Guinta announces he's again a candidate for Congress
MANCHESTER — Calling for an end to partisan gridlock and for more "New Hampshire common sense" in Washington, former U.S. Rep. Frank Guinta made it official today that he is a candidate for the 1st District seat he lost last November.
The former Manchester mayor made the announcement, along with his wife, Morgan, in a two-minute web video available on his web site, TeamGuinta.com. He also announced his candidacy in the 2014 mid-term elections during an early-morning appearance at the Bedford Republican Committee's annual breakfast meeting at the Manchester Country Club.
In the video, Guinta, dressed casually, sits at a table, presumably in his home, and says that the "news out of Washington is pretty depressing these days" with "politicians of both parties" more interested in "fighting than making tough decisions and solving our problems."
He says that by working together "we can find common ground without sacrificing our principles."
Guinta says that as Manchester's mayor from 2006 through 2009, he "worked with Democrats and Republicans to improve the city" and, "together, we cut spending, lowered property taxes and improved services."
He calls for "reform" of Medicare and Social Security and for "economic policies that create opportunity and growth."
While Guinta talks about his service as mayor in the video, he does not mention that he is a former congressman.

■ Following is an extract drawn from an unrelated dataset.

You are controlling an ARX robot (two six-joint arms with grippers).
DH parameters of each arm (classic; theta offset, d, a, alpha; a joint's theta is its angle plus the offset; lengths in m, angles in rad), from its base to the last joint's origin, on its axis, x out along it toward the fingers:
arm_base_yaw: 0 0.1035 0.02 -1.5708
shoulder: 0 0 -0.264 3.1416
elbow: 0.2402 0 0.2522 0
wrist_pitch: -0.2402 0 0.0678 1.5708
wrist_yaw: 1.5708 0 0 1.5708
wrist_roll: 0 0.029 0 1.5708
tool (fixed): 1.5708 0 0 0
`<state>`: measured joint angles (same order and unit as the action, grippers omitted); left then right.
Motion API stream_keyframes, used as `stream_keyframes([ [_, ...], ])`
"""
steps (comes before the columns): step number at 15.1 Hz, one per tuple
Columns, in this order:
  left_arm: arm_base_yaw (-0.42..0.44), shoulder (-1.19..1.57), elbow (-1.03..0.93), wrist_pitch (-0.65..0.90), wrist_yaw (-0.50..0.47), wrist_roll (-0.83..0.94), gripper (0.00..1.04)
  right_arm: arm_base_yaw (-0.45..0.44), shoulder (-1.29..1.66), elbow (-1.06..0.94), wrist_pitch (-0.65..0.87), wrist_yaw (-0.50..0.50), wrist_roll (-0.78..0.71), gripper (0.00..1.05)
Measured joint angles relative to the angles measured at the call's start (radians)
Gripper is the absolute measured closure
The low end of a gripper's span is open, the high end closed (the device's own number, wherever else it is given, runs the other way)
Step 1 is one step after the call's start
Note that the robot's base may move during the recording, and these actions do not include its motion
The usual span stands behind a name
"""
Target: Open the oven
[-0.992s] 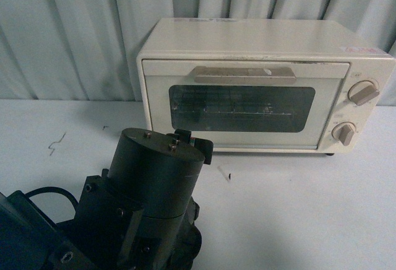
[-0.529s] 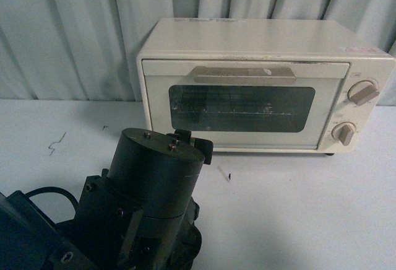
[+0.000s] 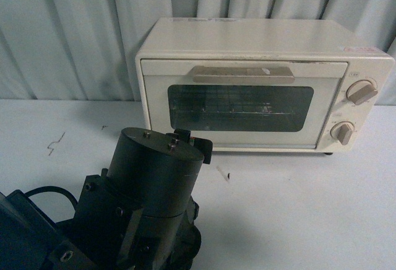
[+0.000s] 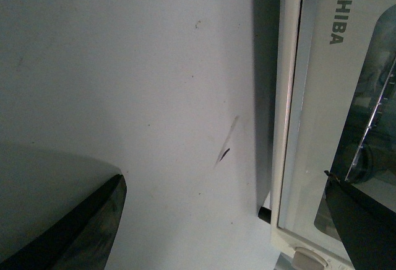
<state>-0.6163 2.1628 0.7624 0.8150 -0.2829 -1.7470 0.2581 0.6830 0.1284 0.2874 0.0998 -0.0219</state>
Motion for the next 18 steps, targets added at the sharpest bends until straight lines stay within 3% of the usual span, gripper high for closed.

"While some politicians always think bigger government is the answer, in New Hampshire, we know better," he said. "It's about putting people first."
Morgan Guinta calls her husband "a super dad" to their two children, "a great leader"and "great at listening and bringing people together to solve problems."
Guinta turns 43 on Thursday. He wants a "rubber match" next fall with Democrat U.S. Rep. Carol Shea-Porter, whom Guinta ousted from the House seat in 2010, only to have her return the favor in 2012.
Guinta is expected to first face a Republican primary. Political newcomer Dan Innis of Portsmouth last week said he will resign as dean of the Peter T. Paul School of Business and Economics at the University of New Hampshire. He is expected to announce his candidacy within the next several weeks.
Guinta was a strong supporter of the House Republican agenda during his term in office. As a member of the House Budget Committee, he was a supporter of budget committee chairman and U.S. Rep. Paul Ryan, R-Wis., who was last year's party nominee for vice president.
Ryan will return to the Granite State in October to campaign for Guinta.
Democrats wasted no time criticizing Guinta.
The Democratic Congressional Campaign Committee said Guinta "had an opportunity to stand up for his constituents, but instead he voted in lockstep with Paul Ryan and the Tea Party to try to end Medicare as we know it and raise taxes on New Hampshire's middle class families. Voters already fired Congressman Guinta for his attempts to impose his out-of-touch agenda, which hurt New Hampshire's economy and stifled job creation."
A Guinta spokesman declined to comment on the Democratic criticism.